[[ Recorded data, beginning ]]
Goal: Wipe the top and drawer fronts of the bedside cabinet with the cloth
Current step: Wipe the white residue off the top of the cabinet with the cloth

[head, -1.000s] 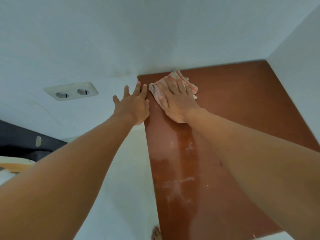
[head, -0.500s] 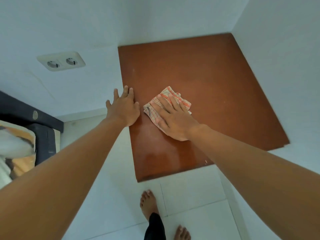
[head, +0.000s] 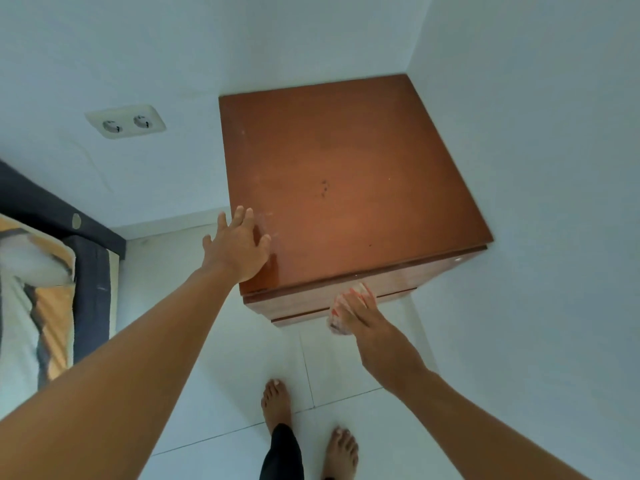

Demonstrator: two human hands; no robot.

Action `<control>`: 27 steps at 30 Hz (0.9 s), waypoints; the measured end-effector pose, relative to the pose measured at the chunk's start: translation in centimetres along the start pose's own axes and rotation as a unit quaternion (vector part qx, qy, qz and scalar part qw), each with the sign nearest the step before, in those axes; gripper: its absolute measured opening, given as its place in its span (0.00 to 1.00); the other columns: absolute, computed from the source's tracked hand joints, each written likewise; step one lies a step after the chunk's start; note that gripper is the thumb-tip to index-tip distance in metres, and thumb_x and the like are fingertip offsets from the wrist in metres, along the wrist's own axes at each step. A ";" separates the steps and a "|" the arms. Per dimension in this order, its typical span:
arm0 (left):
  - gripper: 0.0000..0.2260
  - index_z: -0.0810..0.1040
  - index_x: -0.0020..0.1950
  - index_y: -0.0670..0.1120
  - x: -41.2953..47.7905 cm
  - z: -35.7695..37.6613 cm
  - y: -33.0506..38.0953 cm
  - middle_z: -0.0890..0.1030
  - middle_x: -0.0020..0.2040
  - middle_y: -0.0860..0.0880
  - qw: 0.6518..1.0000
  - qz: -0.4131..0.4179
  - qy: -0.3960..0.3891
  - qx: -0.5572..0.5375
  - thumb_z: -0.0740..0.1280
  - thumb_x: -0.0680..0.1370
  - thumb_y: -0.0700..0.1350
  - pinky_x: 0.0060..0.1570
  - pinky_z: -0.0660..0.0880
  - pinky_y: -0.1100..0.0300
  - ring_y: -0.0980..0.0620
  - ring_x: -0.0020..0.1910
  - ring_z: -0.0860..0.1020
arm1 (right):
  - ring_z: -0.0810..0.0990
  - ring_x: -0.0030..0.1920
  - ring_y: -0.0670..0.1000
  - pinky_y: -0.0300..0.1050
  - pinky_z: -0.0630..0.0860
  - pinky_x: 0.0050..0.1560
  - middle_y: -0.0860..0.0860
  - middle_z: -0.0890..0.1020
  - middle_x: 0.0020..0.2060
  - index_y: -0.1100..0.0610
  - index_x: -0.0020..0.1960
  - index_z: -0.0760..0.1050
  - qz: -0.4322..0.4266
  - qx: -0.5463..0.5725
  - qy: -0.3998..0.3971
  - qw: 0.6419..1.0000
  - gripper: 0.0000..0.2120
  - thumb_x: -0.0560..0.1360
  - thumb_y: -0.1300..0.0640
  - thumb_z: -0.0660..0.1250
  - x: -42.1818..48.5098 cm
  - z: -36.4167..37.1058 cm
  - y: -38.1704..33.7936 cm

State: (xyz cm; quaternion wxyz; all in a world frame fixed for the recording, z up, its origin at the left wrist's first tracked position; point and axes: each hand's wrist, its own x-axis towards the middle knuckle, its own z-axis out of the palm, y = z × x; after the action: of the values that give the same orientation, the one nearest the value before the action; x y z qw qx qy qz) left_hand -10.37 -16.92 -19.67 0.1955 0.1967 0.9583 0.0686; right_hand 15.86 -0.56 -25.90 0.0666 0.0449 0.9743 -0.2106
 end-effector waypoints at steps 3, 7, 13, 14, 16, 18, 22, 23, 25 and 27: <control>0.30 0.52 0.83 0.48 -0.2 -0.5 0.1 0.51 0.84 0.48 1.000 0.000 0.008 0.003 0.54 0.84 0.58 0.74 0.55 0.31 0.40 0.82 0.47 | 0.57 0.81 0.56 0.50 0.85 0.52 0.51 0.60 0.81 0.54 0.80 0.60 -0.020 0.002 -0.012 1.000 0.37 0.74 0.73 0.58 -2.0 0.5 -0.1; 0.30 0.53 0.83 0.48 0.1 -0.9 -0.1 0.52 0.84 0.48 1.000 0.004 0.013 0.001 0.54 0.84 0.58 0.74 0.55 0.31 0.40 0.82 0.47 | 0.57 0.82 0.57 0.51 0.84 0.55 0.55 0.62 0.80 0.56 0.80 0.60 -0.096 0.001 0.008 0.995 0.37 0.73 0.74 0.61 -0.4 -2.2 -1.1; 0.28 0.54 0.83 0.50 1.6 -2.4 -1.3 0.53 0.84 0.49 1.000 -0.009 0.019 -0.016 0.54 0.85 0.57 0.75 0.53 0.32 0.41 0.82 0.47 | 0.68 0.76 0.62 0.57 0.74 0.70 0.60 0.69 0.76 0.61 0.76 0.69 -0.109 0.015 0.108 0.988 0.29 0.75 0.70 0.57 9.2 -6.7 -2.7; 0.27 0.55 0.83 0.51 2.2 -2.9 -1.6 0.53 0.84 0.50 0.999 -0.010 0.023 -0.020 0.54 0.85 0.56 0.75 0.53 0.33 0.41 0.82 0.48 | 0.69 0.75 0.62 0.57 0.75 0.69 0.59 0.69 0.76 0.61 0.75 0.70 -0.094 0.019 0.121 0.988 0.28 0.75 0.70 0.57 11.4 -7.3 -2.8; 0.27 0.56 0.83 0.51 3.7 -3.9 -2.4 0.54 0.83 0.50 0.999 -0.005 0.032 -0.028 0.55 0.85 0.56 0.75 0.53 0.33 0.42 0.83 0.48 | 0.69 0.76 0.61 0.58 0.75 0.69 0.56 0.67 0.78 0.59 0.77 0.68 -0.074 0.025 0.127 0.989 0.29 0.76 0.70 0.58 15.7 -8.4 -3.3; 0.27 0.56 0.82 0.51 5.7 -5.0 -3.3 0.55 0.83 0.50 0.999 0.003 0.031 -0.033 0.55 0.85 0.56 0.75 0.54 0.34 0.43 0.82 0.48 | 0.66 0.77 0.59 0.58 0.73 0.71 0.53 0.63 0.80 0.56 0.79 0.65 -0.062 0.027 0.126 0.990 0.30 0.78 0.69 0.58 20.2 -9.5 -3.6; 0.26 0.58 0.82 0.52 10.2 -6.9 -4.7 0.56 0.83 0.51 0.998 0.018 0.037 -0.038 0.55 0.84 0.57 0.75 0.56 0.36 0.44 0.82 0.50 | 0.58 0.81 0.57 0.53 0.64 0.77 0.52 0.58 0.82 0.54 0.81 0.61 -0.042 0.036 0.126 0.990 0.31 0.80 0.69 0.57 28.3 -10.9 -4.4; 0.26 0.58 0.82 0.52 11.4 -7.4 -5.0 0.56 0.83 0.51 0.998 0.021 0.040 -0.039 0.55 0.84 0.57 0.75 0.56 0.36 0.44 0.82 0.50 | 0.56 0.81 0.56 0.52 0.63 0.78 0.52 0.57 0.82 0.53 0.81 0.60 -0.040 0.040 0.122 0.991 0.31 0.80 0.69 0.57 30.3 -11.1 -4.6; 0.26 0.58 0.82 0.51 13.9 -8.2 -5.7 0.56 0.83 0.51 0.998 0.025 0.041 -0.037 0.56 0.85 0.56 0.75 0.56 0.36 0.44 0.82 0.50 | 0.55 0.82 0.55 0.50 0.60 0.79 0.52 0.57 0.82 0.52 0.81 0.59 -0.036 0.051 0.117 0.991 0.31 0.81 0.68 0.56 34.4 -11.3 -5.0; 0.26 0.57 0.82 0.51 16.4 -8.8 -6.4 0.55 0.83 0.51 0.998 0.027 0.040 -0.037 0.56 0.85 0.56 0.75 0.56 0.36 0.44 0.82 0.49 | 0.55 0.82 0.54 0.48 0.59 0.78 0.52 0.57 0.82 0.52 0.81 0.60 -0.035 0.060 0.117 0.991 0.31 0.80 0.69 0.56 38.4 -11.1 -5.3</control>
State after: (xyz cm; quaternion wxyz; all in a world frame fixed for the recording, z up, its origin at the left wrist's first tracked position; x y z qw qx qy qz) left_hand -30.05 -16.57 -18.65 0.1628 0.2123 0.9564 0.1171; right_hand -23.93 1.57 -19.43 -0.0576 0.0393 0.9620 -0.2640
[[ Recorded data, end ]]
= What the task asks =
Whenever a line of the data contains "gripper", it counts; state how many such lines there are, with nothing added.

= Solved problem =
3